◆ **What is required**:
What you give back should be only the lines from the one holding "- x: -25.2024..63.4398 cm" through the final line of the records, each reproduced exactly.

◆ **Records contained in a dataset**:
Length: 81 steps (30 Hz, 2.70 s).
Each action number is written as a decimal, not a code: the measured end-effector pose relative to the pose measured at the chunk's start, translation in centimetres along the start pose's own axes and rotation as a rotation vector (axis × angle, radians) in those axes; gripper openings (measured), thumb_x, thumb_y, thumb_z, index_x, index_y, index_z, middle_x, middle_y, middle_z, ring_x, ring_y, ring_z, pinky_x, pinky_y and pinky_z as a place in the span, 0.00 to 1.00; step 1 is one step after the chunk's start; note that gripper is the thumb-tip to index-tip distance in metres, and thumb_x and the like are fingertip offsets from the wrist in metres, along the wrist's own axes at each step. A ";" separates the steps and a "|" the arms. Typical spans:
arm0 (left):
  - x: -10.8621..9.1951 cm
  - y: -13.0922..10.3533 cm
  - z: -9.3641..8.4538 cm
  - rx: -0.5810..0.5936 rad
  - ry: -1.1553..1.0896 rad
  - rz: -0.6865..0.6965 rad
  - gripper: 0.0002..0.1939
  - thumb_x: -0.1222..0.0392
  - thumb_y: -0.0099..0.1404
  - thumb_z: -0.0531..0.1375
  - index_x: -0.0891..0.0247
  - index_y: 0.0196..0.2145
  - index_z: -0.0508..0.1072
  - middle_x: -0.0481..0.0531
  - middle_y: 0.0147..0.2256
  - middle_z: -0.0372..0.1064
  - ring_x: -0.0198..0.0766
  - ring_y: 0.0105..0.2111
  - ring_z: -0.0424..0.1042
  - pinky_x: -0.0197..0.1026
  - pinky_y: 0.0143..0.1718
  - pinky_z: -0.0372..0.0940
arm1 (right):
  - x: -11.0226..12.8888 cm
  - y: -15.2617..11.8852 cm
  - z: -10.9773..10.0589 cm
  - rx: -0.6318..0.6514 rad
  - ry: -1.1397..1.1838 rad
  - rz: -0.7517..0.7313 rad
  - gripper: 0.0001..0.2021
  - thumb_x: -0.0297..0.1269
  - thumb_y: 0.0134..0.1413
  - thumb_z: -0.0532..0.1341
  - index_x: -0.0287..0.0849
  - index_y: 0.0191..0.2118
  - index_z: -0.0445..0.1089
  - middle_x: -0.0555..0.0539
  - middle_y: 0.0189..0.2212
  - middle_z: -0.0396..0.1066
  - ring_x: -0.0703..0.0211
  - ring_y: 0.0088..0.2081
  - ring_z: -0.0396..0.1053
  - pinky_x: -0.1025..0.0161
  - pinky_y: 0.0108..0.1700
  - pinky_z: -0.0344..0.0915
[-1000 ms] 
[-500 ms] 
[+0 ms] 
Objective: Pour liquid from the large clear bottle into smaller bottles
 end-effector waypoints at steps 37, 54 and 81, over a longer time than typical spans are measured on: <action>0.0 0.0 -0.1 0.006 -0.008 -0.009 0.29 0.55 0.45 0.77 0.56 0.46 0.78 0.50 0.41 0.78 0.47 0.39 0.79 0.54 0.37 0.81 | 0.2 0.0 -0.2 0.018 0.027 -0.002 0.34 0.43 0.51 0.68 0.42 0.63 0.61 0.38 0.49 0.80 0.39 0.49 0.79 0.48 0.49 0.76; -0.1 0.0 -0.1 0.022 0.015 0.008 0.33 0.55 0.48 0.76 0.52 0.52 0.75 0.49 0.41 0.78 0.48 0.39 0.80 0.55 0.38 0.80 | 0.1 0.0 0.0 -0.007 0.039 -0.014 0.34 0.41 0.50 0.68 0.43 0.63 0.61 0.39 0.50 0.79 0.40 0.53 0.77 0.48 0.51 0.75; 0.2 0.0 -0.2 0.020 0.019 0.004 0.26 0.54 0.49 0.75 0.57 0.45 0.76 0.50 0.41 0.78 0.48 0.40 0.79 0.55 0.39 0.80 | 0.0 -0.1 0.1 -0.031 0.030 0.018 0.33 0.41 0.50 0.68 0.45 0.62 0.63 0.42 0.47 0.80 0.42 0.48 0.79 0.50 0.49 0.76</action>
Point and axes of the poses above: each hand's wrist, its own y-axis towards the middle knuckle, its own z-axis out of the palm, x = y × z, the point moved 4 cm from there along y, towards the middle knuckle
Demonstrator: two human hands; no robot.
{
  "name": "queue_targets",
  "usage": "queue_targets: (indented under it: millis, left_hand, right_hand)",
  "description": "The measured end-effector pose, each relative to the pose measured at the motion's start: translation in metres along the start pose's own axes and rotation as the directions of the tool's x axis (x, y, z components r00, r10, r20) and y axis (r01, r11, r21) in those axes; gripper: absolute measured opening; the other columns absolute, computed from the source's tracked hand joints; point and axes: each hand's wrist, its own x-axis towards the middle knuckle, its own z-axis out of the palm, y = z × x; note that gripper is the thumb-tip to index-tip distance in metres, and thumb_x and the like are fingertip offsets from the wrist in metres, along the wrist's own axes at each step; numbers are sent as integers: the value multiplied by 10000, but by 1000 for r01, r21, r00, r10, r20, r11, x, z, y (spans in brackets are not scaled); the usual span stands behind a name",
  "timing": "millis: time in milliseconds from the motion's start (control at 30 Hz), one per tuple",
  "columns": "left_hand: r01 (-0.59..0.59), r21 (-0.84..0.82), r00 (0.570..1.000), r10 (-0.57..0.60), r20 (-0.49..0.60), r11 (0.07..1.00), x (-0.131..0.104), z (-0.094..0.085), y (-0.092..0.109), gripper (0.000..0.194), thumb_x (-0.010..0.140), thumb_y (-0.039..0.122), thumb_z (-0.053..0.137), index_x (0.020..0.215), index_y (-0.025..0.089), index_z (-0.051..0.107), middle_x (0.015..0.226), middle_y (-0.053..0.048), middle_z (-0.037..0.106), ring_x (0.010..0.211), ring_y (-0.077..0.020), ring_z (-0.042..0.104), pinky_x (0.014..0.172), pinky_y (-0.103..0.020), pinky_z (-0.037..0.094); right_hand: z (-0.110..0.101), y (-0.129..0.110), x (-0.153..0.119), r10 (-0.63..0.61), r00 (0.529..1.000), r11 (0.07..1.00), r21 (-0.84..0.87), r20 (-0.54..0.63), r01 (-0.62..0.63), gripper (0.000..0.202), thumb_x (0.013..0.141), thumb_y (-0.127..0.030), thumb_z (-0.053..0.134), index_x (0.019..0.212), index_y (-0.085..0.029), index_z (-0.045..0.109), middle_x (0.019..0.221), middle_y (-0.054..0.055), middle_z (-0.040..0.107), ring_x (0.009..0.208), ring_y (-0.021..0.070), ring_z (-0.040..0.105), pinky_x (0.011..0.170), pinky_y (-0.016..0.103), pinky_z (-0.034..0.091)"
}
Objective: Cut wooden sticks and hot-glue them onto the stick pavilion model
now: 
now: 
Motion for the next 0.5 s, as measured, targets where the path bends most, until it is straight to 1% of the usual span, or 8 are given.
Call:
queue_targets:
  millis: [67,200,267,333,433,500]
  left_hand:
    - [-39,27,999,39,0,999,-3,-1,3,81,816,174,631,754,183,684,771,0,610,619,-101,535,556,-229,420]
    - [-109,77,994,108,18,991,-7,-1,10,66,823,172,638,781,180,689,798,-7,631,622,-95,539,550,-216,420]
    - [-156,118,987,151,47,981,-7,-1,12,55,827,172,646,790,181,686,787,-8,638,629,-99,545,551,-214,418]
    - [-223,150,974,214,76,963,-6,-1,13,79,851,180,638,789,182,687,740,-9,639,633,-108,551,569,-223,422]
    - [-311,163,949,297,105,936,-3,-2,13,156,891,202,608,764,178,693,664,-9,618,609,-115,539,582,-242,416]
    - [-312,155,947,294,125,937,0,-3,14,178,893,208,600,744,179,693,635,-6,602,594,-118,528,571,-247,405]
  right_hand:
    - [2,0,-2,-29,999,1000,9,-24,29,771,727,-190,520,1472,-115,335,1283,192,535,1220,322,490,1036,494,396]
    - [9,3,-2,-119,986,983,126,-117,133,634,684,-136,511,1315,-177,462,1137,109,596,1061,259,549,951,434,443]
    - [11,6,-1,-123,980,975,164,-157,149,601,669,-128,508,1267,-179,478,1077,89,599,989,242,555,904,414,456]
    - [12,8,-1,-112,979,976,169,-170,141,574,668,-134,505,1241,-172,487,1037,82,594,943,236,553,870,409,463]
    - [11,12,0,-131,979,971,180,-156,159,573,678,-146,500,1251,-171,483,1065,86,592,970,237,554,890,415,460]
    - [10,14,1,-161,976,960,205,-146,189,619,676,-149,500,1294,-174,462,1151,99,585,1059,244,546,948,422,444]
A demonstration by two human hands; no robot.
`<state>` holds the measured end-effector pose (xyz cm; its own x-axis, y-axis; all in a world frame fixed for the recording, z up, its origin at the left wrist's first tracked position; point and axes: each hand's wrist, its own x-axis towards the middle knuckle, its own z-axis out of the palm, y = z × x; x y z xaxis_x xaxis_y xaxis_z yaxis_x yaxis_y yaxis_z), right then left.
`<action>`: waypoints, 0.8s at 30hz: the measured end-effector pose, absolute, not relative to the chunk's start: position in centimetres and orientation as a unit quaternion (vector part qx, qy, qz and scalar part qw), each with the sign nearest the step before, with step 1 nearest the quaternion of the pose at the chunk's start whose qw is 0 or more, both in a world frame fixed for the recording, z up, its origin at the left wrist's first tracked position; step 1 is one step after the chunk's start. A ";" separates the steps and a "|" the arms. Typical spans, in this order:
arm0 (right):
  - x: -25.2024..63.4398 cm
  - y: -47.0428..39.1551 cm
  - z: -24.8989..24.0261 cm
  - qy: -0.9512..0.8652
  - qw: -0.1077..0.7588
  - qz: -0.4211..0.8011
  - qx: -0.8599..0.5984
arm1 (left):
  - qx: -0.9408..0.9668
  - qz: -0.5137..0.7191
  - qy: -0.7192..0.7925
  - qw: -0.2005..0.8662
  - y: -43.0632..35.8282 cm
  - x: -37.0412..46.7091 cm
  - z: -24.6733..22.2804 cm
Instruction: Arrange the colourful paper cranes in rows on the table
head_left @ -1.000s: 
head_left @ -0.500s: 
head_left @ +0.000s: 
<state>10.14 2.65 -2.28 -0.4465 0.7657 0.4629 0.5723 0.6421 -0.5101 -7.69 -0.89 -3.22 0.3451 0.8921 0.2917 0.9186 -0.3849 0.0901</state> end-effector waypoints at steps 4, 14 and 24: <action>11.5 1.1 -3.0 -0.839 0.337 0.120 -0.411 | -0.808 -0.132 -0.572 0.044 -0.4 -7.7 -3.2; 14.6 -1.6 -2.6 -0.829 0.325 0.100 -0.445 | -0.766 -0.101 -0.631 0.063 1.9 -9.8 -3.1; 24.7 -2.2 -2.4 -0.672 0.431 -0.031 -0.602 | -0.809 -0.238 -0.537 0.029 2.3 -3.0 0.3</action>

◆ **Result for this task**:
  - x: -25.2024..63.4398 cm
  - y: -47.0428..39.1551 cm
  - z: -24.8989..24.0261 cm
  - qy: -0.9512..0.8652
  - qw: -0.1077..0.7588
  - qz: -0.4211..0.8011
  - qx: -0.8599..0.5984
arm1 (left):
  - qx: -0.9408..0.9668
  - qz: -0.5137..0.7191
  - qy: -0.7192..0.7925
  - qw: -0.2005..0.8662
  - y: -43.0632..35.8282 cm
  - x: -37.0412..46.7091 cm
  - z: -24.6733..22.2804 cm
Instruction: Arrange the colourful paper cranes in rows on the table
head_left @ -1.000s: 
head_left @ -0.500s: 
head_left @ +0.000s: 
<state>10.14 2.65 -2.28 -0.4465 0.7657 0.4629 0.5723 0.6421 -0.5101 -7.69 -0.89 -3.22 0.3451 0.8921 0.2917 0.9186 -0.3849 0.0901</state> end-effector waypoints at steps 4, 14 and 24: <action>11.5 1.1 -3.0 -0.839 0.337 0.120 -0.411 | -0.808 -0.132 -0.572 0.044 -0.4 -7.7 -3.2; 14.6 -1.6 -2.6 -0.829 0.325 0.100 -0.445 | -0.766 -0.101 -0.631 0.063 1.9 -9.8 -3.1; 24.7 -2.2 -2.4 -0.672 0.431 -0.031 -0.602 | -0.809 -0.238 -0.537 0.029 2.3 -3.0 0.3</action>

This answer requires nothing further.